The task => Look below for the line containing "Could you please locate the finger"; from there through the line containing "Visual grounding on", both lines included, please set down each line exactly and nothing else.

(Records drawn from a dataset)
+ + + +

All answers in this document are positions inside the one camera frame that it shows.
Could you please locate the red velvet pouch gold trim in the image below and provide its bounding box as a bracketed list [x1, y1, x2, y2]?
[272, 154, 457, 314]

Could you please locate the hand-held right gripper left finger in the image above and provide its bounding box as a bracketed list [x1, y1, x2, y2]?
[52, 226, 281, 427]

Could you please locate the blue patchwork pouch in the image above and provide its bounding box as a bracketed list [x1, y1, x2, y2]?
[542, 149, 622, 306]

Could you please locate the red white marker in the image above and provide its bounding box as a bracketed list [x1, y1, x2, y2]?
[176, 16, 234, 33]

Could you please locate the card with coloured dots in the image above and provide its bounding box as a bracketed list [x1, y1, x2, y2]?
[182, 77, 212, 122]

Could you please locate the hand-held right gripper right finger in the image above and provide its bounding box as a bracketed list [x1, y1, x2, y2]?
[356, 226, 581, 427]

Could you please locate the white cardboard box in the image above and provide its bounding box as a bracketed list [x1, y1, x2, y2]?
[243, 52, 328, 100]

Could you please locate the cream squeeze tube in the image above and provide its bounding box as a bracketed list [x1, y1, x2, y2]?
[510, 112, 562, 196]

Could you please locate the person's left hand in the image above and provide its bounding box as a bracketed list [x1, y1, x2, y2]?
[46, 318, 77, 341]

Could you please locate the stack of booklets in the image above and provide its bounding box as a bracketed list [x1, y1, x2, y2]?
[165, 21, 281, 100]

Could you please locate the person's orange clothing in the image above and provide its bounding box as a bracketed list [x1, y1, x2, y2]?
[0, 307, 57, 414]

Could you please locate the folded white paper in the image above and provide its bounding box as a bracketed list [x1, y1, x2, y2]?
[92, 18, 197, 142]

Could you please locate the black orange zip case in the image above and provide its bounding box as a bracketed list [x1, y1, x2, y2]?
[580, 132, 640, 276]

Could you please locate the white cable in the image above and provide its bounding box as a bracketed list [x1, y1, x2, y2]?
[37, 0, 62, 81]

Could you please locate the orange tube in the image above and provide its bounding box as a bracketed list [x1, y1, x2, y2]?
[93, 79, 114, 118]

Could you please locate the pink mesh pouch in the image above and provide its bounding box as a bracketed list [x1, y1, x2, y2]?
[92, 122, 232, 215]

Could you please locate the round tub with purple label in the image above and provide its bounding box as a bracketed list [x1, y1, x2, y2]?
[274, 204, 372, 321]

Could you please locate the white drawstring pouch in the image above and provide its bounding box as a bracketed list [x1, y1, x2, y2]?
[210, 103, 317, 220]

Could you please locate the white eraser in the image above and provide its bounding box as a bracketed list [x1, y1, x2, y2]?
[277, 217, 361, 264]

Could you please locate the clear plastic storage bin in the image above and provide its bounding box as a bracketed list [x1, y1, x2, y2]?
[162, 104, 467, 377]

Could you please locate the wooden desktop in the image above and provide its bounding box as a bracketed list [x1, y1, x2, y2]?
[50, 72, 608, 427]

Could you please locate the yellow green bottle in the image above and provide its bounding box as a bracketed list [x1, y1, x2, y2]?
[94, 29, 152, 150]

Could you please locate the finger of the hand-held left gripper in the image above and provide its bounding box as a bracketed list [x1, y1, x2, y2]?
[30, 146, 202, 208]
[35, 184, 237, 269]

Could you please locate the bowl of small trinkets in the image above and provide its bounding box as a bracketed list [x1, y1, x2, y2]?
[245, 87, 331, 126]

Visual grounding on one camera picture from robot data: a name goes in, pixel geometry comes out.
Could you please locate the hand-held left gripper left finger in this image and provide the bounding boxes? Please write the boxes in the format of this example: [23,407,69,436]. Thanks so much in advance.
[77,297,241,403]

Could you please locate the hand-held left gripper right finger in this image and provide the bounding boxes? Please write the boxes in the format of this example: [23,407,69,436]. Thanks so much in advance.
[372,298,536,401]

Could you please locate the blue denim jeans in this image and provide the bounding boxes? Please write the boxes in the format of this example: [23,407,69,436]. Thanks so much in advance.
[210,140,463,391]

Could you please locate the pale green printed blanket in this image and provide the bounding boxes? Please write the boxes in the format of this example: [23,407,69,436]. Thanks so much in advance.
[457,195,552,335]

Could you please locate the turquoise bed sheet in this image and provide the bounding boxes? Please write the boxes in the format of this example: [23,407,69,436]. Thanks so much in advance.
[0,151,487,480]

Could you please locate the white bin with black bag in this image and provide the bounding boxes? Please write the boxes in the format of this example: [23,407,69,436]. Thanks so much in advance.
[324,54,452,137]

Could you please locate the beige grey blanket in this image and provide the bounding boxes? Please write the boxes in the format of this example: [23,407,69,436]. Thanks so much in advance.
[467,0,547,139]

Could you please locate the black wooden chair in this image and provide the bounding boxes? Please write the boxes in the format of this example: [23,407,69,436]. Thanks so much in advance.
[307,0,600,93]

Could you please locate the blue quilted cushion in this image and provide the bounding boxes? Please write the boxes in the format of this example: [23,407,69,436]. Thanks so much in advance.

+ + + +

Reply to the exercise =>
Could you please locate the finger of the hand-held left gripper in the image above and provide its bounding box as a bracketed list [x1, y1, x2, y2]?
[30, 146, 202, 208]
[35, 184, 237, 269]

Could you please locate the bowl of small trinkets in the image above and provide its bounding box as a bracketed list [x1, y1, x2, y2]?
[245, 87, 331, 126]

Visual grounding on one camera picture from robot data: a name goes in, pixel geometry comes out.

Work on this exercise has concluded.